US 11,941,518 B2
Cooperative learning neural networks and systems
Fa-Long Luo, San Jose, CA (US); Tamara Schmitz, Scotts Valley, CA (US); Jeremy Chritz, Seattle, WA (US); and Jaime Cummins, Bainbridge Island, WA (US)
Assigned to Micron Technology, Inc., Boise, ID (US)
Filed by MICRON TECHNOLOGY, INC., Boise, ID (US)
Filed on Aug. 28, 2018, as Appl. No. 16/114,923.
Application 16/114,923 is a continuation of application No. 15/693,142, filed on Aug. 31, 2017.
Prior Publication US 2019/0065951 A1, Feb. 28, 2019
Int. Cl. G06N 3/08 (2023.01); G06N 3/04 (2023.01); G06N 3/045 (2023.01); H04W 4/02 (2018.01); H04W 4/38 (2018.01); H04W 4/40 (2018.01); H04W 4/90 (2018.01)

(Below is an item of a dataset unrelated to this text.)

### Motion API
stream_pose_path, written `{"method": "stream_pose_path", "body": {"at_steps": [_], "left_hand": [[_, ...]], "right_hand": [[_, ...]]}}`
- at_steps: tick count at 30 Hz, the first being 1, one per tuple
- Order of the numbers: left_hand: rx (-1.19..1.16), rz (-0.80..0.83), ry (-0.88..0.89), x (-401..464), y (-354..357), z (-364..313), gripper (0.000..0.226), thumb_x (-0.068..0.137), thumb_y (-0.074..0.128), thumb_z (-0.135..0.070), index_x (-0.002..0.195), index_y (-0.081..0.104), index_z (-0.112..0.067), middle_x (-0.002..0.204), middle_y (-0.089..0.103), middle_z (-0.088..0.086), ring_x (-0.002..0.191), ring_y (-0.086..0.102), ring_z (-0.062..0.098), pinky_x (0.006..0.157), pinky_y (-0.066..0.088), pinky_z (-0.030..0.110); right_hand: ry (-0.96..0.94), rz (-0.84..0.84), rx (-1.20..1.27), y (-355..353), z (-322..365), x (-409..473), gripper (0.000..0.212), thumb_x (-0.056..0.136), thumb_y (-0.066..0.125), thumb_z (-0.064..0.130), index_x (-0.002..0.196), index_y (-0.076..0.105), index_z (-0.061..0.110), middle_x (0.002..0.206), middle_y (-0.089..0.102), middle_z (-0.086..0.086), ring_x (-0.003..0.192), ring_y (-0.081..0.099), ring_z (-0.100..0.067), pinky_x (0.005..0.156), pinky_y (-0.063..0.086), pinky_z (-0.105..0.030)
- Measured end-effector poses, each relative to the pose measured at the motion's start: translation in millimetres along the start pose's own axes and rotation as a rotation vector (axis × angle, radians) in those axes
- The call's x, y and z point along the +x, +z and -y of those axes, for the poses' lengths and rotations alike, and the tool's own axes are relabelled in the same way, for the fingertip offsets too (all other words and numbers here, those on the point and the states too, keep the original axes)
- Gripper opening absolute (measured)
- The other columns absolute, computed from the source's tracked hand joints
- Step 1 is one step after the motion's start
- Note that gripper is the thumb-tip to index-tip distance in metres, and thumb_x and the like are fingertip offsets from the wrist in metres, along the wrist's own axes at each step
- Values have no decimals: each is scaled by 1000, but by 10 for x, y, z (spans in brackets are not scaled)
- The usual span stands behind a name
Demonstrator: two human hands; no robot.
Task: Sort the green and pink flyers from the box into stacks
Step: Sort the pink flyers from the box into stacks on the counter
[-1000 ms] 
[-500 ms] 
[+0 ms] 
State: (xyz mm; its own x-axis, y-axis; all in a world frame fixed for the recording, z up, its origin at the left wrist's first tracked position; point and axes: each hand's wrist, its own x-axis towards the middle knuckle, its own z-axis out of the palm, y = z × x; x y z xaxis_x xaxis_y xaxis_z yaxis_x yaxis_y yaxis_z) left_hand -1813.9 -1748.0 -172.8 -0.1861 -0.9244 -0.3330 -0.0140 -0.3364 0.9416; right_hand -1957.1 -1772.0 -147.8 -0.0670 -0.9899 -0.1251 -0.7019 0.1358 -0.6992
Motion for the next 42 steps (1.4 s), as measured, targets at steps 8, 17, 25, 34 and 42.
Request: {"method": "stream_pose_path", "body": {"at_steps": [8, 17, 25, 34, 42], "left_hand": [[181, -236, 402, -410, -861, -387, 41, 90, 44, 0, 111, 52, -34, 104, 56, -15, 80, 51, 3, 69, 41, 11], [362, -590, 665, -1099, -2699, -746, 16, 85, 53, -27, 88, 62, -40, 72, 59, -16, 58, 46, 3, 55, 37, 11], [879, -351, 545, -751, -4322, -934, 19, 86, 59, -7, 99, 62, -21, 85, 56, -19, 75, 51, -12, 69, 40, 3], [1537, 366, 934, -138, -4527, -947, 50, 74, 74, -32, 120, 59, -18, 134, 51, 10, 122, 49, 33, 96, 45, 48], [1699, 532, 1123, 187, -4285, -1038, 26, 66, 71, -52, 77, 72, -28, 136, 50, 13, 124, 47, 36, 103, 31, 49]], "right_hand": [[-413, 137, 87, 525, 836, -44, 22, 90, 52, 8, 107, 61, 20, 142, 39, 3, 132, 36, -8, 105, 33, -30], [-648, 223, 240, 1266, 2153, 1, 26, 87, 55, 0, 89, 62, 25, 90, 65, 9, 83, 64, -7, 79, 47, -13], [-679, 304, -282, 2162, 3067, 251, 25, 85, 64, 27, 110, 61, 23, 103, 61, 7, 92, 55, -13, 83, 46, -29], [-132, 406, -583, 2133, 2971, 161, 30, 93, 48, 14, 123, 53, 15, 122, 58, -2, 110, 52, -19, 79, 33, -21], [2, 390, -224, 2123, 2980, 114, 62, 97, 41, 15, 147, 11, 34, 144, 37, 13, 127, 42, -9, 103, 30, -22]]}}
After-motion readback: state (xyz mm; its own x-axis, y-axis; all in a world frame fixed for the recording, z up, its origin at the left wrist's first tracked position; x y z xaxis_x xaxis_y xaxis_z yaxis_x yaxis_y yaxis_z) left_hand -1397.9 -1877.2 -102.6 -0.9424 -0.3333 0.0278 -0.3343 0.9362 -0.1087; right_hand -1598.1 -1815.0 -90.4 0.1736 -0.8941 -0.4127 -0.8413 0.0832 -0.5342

CPC G06N 3/08 (2013.01) [G06N 3/04 (2013.01); G06N 3/045 (2023.01); H04W 4/02 (2013.01); H04W 4/023 (2013.01); H04W 4/38 (2018.02); H04W 4/40 (2018.02); H04W 4/90 (2018.02)] 26 Claims
OG exemplary drawing
 
1. A vehicle comprising:
a first sensor configured to capture first vehicle data;
a transceiver configured to receive second vehicle data from a second sensor of a second vehicle in response to capture of the second vehicle data at the second sensor, where the second vehicle data is received at the transceiver while the second vehicle is in communication with the transceiver, the vehicle configured to identify the second vehicle;
a processor configured to:
use, in the vehicle, a cooperative learning neural network trained on the first vehicle data and the second vehicle data received from the second sensor of the second vehicle to detect a crash condition, wherein, responsive to identifying that the second vehicle is within a threshold distance of the vehicle, and responsive to the receiving of the second vehicle data, training the cooperative learning neural network at the vehicle using the first vehicle data and the second vehicle data occurs while the second vehicle is within the threshold distance of the vehicle, and training the cooperative learning neural network using the first vehicle data and the second vehicle data does not occur, otherwise; and
a controller configured to adjust an operation of the vehicle based on the detection of the crash condition by the cooperative learning neural network.